Con la sentenza di primo grado del Tribunale Vaticano, si conclude un processo durato un anno e fortemente voluto da Papa Francesco. Come, infatti, spiegò la Santa Sede al momento dei rinvii a giudizio, “nonostante i fatti denunciati risalgano ad anni in cui la legge all’epoca in vigore impediva il processo in assenza di querela della persona offesa da presentarsi entro un anno dai fatti contestati, il rinvio è stato possibile in virtù di un apposito provvedimento del Santo Padre del 29 luglio 2019, che ha rimosso la causa di improcedibilità”. Ma alla prova del dibattimento, l’impianto accusatorio è crollato.

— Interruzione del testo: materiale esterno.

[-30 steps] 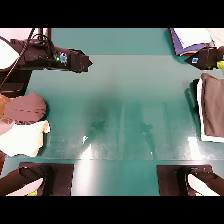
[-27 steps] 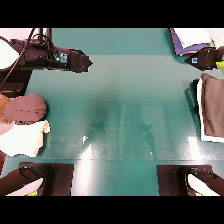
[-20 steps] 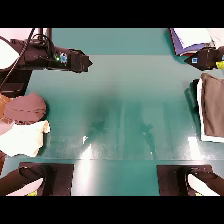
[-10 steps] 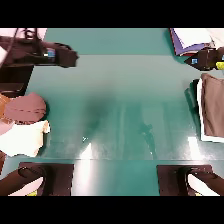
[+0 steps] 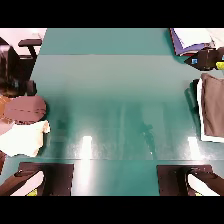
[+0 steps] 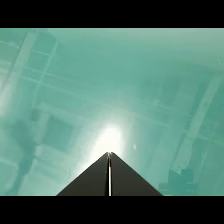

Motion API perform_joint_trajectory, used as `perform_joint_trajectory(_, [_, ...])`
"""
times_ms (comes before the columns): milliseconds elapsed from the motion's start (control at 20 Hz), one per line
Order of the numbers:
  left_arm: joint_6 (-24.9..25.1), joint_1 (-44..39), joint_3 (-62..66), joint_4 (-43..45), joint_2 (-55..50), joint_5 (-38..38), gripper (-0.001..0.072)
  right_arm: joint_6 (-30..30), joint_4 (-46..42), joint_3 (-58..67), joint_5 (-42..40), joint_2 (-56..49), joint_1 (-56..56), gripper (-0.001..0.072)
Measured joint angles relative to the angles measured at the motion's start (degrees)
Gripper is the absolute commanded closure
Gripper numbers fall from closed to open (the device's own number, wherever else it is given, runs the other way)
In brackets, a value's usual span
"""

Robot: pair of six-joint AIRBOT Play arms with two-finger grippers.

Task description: Fold the shirts.

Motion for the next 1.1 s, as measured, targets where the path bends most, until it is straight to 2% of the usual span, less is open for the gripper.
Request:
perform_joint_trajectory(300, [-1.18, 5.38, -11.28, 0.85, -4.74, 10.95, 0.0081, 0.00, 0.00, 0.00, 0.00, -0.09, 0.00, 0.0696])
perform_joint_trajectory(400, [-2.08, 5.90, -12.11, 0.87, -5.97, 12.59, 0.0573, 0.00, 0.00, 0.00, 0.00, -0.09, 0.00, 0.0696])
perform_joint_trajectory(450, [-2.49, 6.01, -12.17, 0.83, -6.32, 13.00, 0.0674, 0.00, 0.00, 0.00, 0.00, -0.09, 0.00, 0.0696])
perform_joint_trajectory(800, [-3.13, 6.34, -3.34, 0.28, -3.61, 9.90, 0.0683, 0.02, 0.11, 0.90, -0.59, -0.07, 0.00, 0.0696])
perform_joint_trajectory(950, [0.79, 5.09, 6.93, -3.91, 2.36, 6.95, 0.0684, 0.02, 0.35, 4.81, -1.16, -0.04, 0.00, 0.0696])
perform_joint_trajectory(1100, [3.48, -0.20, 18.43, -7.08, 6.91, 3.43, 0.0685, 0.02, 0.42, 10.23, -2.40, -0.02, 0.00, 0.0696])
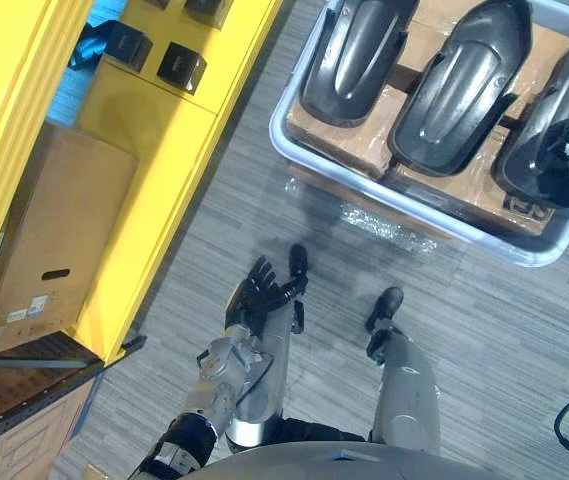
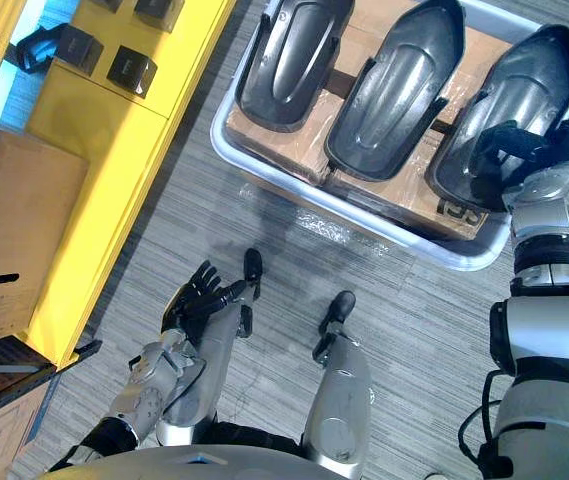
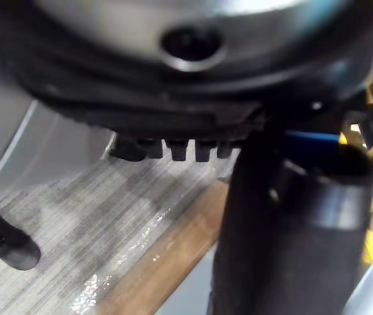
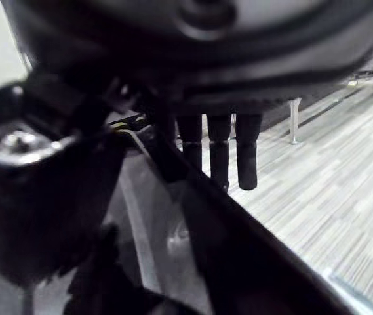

“Questo processo non si doveva celebrare – aveva spiegato nella sua arringa l’avvocata Rita Claudia Baffioni, difensore di don Martinelli – perché si è svolto sulla base del rescriptum del Papa per cui si può procedere solo sull’ipotesi di reato di abusi di maggiorenni su minori”. Tra l’altro, don Martinelli e colui che l’accusa riteneva essere la vittima degli abusi sessuali sono coetanei, hanno, infatti, soltanto sette mesi e nove giorni di differenza. Sempre secondo il legale, nel dibattimento non sono emerse prove, negli anni in cui la presunta vittima era minorenne, di atti di violenza e di libido, quindi è venuto meno il presupposto principale del rescriptum del Papa, ovvero la tutela del minore. L’avvocata Agnese Camilli Carissimi, difensore di don Radice, aveva chiesto l’assoluzione con formula piena del suo assistito perché il fatto non sussiste. Anche l’avvocato Emanuela Bellardini, legale dell’Opera Don Folci, organismo della diocesi di Como al quale è affidata la gestione del Preseminario, aveva chiesto l’assoluzione con formula piena per entrambi gli imputati. In aula, i legali delle difese hanno espresso soddisfazione per la sentenza.